Fue fruto de una promesa nacida en un momento de piedad o lástima. Si su abuelo, Don Fabrizzio, no le hubiese pedido a Humberto que cuidase de su hija una vez que no estuviera. Y sabía que no iba a estar en breve, porque entonces ya expiraba más sangre que aire. Si, pues, no lo hubiese comprometido a Humberto a ese juramento. Si Humberto no hubiese sucumbido a esa solicitud que implicaba una acción prolongada en el tiempo. Y si Humberto no hubiese querido considerarse un hombre honorable, de palabra – cuando desestimó tal engaño, ya era tarde -. Si todo ello, acaso no hubiese nacido poco más de un año después del fallecimiento de Fabrizzio. Si su madre, la niña que ya no lo era, ni mucho menos, no hubiese caído tan gustosa en ese sopor de las tres de la tarde, con nubecitas de vino y vermú, seguramente no hubiese sido. Pero Humberto cumplió la obligación que había adquirido con Fabrizzio. Muy a su manera,eso sí; porque a la primera ebriedad que coincidió con un descuido de su mujer, condujo a la joven Antolina al cuarto del fondo, ese donde se guardaba polvo y tiempo tendidos sobre muebles, en el ala oriental de la casa. Y Antolina, que no cerró su pudor, sino que invitó con una necesidad que le nacía de no sabía muy bien dónde. Así fue Fructuoso. Mientras casi todos dormían la siesta o jugaban a comprender el mundo en charlitas ligeras como una infusión.
Después, más o menos lo que pasa en todos lados: vergüenzas, revanchas, traiciones, fallecimientos, nacimientos sin certificados. Humberto murió cuando él cumplió 13 años. El mismo día. Un paro cardíaco, dijeron los médicos. Lo mató una mezcla venenosa de sí mismo, dijo su esposa, Isidra, en el velatorio. Espero que no hayas heredado esa glándula, le dijo Isidra. Y cuando la miró con sorpresa: Siempre lo supe. Y ni a ti, ni a tu madre – mirándola de reojo -, les he tenido nunca ojeriza. Por la ventana de la sala donde velaban a Humberto entraba un viento fresco.

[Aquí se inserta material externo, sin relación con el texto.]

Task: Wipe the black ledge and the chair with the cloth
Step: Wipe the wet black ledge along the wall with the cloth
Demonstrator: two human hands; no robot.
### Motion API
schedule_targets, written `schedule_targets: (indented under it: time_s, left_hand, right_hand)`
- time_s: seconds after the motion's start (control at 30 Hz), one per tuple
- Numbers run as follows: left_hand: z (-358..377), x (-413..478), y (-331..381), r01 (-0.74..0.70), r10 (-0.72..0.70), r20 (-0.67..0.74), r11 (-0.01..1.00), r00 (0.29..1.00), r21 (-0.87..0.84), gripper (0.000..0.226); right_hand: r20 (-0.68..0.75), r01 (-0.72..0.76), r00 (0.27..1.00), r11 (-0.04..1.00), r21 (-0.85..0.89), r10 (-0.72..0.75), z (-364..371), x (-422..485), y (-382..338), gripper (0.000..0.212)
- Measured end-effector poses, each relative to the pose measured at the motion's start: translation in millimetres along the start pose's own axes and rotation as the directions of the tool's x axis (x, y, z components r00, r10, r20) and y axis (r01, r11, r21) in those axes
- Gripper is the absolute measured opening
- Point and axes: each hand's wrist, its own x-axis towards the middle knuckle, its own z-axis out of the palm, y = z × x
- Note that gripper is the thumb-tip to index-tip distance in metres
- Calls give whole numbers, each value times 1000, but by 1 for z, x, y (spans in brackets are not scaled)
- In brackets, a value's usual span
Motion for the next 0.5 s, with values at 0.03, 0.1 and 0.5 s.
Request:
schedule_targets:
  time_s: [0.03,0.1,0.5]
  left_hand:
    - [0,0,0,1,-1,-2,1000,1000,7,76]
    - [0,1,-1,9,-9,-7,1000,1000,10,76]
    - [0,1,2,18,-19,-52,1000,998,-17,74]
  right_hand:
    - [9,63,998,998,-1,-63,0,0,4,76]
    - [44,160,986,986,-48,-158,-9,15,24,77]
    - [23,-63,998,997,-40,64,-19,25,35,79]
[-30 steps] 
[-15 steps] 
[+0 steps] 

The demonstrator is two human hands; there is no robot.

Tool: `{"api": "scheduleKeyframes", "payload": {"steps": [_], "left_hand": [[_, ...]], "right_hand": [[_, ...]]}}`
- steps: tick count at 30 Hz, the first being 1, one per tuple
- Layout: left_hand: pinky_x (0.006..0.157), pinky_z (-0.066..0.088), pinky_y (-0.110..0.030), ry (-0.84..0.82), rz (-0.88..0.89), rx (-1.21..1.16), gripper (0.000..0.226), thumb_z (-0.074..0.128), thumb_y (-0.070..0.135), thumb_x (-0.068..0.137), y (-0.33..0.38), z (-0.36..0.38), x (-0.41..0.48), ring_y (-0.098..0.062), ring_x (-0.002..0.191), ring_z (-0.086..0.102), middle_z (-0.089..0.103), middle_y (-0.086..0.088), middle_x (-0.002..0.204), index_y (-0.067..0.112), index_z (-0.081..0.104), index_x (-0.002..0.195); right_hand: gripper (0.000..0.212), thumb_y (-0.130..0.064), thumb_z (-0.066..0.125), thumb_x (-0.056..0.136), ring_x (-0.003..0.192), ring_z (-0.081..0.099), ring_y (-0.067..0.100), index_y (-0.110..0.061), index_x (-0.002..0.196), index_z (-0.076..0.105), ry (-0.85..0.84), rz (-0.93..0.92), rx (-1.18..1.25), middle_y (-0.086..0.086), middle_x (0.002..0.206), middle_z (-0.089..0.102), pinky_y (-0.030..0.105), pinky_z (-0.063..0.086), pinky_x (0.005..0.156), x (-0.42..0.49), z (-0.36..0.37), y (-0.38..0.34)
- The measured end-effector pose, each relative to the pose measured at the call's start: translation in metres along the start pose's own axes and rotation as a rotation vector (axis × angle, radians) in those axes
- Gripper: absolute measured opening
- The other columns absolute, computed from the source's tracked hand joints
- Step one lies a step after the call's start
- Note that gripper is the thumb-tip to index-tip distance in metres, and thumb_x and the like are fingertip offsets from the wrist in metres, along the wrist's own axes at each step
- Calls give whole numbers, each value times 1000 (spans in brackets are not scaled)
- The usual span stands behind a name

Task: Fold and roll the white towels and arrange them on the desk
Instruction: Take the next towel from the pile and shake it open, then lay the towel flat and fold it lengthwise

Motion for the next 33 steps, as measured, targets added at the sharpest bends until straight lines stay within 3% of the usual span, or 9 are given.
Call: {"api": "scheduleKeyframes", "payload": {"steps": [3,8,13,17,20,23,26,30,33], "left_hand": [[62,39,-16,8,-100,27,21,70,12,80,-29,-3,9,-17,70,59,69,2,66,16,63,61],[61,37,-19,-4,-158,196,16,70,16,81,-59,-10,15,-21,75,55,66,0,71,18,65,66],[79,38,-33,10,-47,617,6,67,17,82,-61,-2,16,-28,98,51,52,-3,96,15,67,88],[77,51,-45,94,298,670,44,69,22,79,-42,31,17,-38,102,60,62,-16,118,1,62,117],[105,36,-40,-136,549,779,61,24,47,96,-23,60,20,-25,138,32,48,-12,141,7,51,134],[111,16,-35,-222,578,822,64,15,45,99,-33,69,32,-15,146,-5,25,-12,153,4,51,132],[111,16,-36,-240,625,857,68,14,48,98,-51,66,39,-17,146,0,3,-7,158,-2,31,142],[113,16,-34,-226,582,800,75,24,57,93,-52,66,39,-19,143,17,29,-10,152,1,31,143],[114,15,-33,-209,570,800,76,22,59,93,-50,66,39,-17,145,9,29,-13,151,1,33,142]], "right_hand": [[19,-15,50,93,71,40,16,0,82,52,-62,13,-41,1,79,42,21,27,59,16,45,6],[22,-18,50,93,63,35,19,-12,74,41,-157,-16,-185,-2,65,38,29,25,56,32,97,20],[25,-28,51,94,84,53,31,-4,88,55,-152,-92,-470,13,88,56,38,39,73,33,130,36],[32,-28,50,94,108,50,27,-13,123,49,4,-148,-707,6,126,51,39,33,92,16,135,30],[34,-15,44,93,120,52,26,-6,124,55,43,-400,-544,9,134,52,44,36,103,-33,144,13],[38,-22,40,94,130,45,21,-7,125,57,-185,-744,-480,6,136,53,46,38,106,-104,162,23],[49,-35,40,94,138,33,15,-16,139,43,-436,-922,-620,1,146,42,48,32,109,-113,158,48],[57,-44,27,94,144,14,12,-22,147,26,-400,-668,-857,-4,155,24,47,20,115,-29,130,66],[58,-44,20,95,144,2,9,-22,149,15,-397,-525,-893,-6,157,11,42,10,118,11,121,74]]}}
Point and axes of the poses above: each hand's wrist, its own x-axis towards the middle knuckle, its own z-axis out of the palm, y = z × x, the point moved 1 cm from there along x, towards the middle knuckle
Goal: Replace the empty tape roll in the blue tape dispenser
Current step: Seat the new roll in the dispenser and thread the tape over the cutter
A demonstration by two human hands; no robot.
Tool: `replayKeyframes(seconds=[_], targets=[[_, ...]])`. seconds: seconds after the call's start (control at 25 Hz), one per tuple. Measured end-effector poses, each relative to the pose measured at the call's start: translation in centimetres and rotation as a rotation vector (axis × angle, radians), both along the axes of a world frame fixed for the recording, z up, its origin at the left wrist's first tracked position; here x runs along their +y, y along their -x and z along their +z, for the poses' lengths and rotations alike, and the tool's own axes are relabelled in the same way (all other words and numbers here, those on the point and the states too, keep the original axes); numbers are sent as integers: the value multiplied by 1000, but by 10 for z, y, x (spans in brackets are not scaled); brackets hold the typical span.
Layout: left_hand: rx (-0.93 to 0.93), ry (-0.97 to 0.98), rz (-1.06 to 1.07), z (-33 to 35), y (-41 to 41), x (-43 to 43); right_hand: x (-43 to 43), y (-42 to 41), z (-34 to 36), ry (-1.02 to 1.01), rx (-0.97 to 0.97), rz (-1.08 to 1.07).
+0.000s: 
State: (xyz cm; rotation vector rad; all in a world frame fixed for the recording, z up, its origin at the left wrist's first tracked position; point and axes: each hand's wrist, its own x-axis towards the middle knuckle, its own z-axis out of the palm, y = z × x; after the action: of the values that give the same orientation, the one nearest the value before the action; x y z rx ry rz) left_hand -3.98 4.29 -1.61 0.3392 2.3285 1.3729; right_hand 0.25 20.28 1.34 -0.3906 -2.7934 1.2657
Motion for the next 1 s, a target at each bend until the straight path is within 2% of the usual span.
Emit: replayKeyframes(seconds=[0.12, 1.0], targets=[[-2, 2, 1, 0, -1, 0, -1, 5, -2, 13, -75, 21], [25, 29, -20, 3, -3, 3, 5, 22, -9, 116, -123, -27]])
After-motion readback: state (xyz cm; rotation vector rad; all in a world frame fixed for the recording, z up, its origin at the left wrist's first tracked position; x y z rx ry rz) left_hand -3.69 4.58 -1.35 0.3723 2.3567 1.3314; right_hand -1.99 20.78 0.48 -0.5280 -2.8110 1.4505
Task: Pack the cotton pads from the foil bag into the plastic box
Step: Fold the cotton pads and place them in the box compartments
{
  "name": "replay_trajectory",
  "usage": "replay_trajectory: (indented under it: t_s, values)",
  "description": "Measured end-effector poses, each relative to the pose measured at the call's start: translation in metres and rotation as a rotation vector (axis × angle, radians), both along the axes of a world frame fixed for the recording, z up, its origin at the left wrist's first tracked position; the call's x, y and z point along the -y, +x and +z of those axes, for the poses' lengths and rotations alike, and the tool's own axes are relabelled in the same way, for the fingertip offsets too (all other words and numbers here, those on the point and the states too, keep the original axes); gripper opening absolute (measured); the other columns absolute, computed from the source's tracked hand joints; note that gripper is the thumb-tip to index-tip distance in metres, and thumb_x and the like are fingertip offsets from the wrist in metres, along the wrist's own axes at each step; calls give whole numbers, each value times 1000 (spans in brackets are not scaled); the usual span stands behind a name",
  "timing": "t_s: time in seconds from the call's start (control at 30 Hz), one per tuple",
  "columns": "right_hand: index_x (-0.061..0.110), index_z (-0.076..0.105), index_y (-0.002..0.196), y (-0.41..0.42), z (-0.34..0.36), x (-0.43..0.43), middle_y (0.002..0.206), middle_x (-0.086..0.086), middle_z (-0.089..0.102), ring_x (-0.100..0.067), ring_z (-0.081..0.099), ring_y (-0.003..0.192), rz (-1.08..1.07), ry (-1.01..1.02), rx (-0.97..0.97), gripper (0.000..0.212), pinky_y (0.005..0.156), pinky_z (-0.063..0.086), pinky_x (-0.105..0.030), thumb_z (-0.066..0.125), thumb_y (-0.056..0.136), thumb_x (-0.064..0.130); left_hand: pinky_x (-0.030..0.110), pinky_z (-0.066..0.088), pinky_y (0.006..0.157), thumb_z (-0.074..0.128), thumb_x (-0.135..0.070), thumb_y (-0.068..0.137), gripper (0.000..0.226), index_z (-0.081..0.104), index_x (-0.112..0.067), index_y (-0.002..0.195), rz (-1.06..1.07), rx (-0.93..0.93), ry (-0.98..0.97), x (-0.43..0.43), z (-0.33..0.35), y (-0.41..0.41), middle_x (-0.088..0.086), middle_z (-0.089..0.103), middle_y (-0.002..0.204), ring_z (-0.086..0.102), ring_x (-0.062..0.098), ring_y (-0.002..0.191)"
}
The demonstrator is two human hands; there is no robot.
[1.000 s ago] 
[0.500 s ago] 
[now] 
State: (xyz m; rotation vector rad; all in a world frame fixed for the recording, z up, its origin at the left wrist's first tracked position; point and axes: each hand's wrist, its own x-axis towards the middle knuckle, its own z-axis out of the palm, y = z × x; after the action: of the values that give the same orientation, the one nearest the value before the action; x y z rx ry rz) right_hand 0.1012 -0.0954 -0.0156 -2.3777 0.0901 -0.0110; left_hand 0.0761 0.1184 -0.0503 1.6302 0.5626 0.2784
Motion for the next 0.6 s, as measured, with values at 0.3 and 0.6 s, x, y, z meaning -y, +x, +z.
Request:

La primera vez, dijo Juliana, su hija legítima, que entra un aire así en esta casa. La sustancia de tu padre impedía esta y otras muchas corrientes benévolas. Antolina oía con desinterés. Nunca había llegado a tener tiempo de que Humberto le importara siquiera para reprocharle los enviones aquellos, tan fogosos como sucintos. Si estaba allí era por aparentar urbanidad. Nunca pudo deshacerse de sus condicionamientos. Restos de tu abuelo, le decía a Fructuoso.
Debería haber sabido mejor, Frutuoso, pues, cuando su compadre Paulino, muriendo de pena, según él, de cirrosis, de acuerdo al parte médico, le pidió que cuidara de su Nestora. Una muchacha de veintilargos, que hasta entonces había sido considerada poco más que una niñita. Y sabía lo que sabía. Pero nunca se le cruzó por la cabeza que la glándula que había mentado tantos años antes Isidra no fuese más que una mera imagen. Lo supo decididamente esa tardecita, cuando todos jugaban al críquet o algo por el estilo en el jardín, luego de un dominical almuerzo familiar. Lo supo en cuanto sintió el impulso peregrino de proponerle a Nestora un paseo por la casa familiar. Excursión que condujo directamente a la piecita del fondo del ala occidental. Ya entonces era tarde para siquiera imaginar antídotos. Esa mezcla que, supo, lo mataría, ya estaba circulando, rauda. Y no podía negar que se sentía fabulosamente. Como nunca. Su único pensamiento en ese momento fue: ¿Cómo no fue dado experimentar esta intoxicación con anterioridad, cuando el cuerpo era el que convenía a estas químicas? Pero enseguida, ni eso pudo pensar, estando a lo que estaba.